Grandi mostre. 6
Lorenzo Lotto nelle Marche

UN’ALTRA PATRIA
È POSSIBILE

Genio tormentato e girovago, il veneziano Lorenzo Lotto sembrava trovare pace (e committenze di prestigio) solo nelle Marche. A distanza di cinquecento anni dalle sue frequentazioni, alcuni centri della regione gli tributano ora un omaggio con una serie di mostre e itinerari di visita.


Maurizia Tazartes

«Solo, senza fidel governo et molto inquieto de la mente» scriveva il 17 dicembre 1545 Lorenzo Lotto nel suo testamento. Era a Venezia, in uno di quei ritorni nella città natale che segnano la sua vita errante tra Veneto e Marche, Bergamo e Roma. In perenne crisi esistenziale, con problemi economici, alla ricerca di apprezzamenti lavorativi.
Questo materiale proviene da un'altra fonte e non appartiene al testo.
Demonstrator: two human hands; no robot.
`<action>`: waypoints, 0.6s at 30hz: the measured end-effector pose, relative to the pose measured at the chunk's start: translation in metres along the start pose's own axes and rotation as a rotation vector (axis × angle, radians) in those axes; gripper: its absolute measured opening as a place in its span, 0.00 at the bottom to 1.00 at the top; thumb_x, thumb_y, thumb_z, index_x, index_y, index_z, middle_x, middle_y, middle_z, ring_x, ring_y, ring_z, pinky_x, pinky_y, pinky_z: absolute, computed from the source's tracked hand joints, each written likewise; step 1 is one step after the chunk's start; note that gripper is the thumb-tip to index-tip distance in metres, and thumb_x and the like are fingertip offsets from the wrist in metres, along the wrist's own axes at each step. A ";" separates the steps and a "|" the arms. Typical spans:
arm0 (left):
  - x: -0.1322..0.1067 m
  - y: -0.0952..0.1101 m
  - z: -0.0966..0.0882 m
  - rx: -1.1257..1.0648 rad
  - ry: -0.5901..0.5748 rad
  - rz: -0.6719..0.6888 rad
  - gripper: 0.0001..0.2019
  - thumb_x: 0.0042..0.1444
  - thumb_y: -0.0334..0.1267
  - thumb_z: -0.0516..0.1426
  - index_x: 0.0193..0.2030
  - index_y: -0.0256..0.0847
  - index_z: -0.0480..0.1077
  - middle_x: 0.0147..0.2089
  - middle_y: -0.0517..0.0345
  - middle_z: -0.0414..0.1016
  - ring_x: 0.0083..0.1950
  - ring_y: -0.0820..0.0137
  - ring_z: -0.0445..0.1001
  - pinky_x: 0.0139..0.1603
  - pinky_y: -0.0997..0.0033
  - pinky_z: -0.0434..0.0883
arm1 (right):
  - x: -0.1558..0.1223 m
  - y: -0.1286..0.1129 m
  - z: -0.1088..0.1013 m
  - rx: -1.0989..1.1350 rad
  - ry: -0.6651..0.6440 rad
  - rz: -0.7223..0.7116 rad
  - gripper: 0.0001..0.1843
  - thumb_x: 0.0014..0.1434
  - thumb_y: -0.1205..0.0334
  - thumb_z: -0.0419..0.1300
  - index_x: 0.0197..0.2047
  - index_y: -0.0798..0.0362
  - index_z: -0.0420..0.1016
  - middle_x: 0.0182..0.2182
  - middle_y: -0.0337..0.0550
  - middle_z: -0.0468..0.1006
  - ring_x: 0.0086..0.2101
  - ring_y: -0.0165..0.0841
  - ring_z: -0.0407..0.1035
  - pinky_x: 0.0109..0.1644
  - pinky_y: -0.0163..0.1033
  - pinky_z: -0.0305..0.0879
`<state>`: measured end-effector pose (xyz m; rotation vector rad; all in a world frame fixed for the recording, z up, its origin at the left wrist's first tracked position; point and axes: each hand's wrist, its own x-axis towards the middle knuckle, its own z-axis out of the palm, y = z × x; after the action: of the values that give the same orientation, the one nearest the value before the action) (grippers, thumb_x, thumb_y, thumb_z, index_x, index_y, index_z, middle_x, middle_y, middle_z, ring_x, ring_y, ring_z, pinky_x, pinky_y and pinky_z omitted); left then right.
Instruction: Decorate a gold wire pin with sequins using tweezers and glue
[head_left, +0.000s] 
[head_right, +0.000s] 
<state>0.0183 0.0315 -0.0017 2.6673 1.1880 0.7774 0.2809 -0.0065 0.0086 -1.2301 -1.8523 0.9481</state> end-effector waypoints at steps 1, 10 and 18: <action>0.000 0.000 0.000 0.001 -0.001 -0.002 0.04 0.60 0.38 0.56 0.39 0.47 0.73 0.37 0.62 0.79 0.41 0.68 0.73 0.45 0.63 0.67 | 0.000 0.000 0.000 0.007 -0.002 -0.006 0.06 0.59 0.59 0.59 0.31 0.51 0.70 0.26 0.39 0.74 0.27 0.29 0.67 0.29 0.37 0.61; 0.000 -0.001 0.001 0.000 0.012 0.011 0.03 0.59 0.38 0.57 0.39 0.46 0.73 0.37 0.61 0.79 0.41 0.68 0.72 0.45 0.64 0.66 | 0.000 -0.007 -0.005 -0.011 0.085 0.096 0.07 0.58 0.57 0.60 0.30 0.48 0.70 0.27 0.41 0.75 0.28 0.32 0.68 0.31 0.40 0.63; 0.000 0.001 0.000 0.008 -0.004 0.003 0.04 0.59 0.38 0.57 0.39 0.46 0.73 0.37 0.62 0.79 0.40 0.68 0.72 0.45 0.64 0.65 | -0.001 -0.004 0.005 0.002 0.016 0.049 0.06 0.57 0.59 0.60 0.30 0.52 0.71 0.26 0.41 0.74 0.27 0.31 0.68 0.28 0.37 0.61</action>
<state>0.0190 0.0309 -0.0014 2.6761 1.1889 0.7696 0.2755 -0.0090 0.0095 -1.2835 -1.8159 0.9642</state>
Due anni dopo, nel 1547, Pietro Aretino sottolineava malignamente come Tiziano lo avesse «superato nel mestiero del dipingere », mentre Lotto era il primo «ne l’offizio de la religione». Lui era rimasto malissimo. Iniziava così il suo ultimo decennio di vita, tra inquietudine e declino. Il 1° luglio 1557 era già morto nella Santa casa di Loreto, dove dall’agosto 1552 aveva trovato riparo presso i frati «con tutte le sue robe» come scriveva nel Libro di spese diverse.
Eppure Lotto non era meno bravo di Tiziano o di altri geni del Rinascimento. Ritrattista eccezionale, pittore di complesse pale d’altare e di allegorie profane. Inventore di forme nuove, nervose e vibranti, sensibile ai tempi, ma con un linguaggio personale, tagli e gesti anticonformisti, colori ricchi e smaglianti. Un gigante.

A riconoscerlo pienamente sono stati i posteri, a cominciare da Bernard Berenson con la prima monografia sull’artista nel 1895, per continuare con gli studi di Pietro Zampetti a fine anni Sessanta del Novecento, e poi libri e mostre sino a oggi. Tra le ultime rassegne quella al Prado sui ritratti, conclusa nel settembre scorso per passare poi alla National Gallery di Londra dal novembre 2018 al febbraio 2019.

Ma l’omaggio più grande glielo dedicano le Marche - paese martoriato dal terremoto del 2016 -, dove Lotto lavorò incessantemente in diversi periodi lasciando straordinarie testimonianze. La mostra Lorenzo Lotto.

Il richiamo delle Marche, preparata dal 2016 e curata con competenza da Enrico Maria Dal Pozzolo, co-curatore della mostra di Madrid-Londra, indaga in profondità gli anni marchigiani dell’artista.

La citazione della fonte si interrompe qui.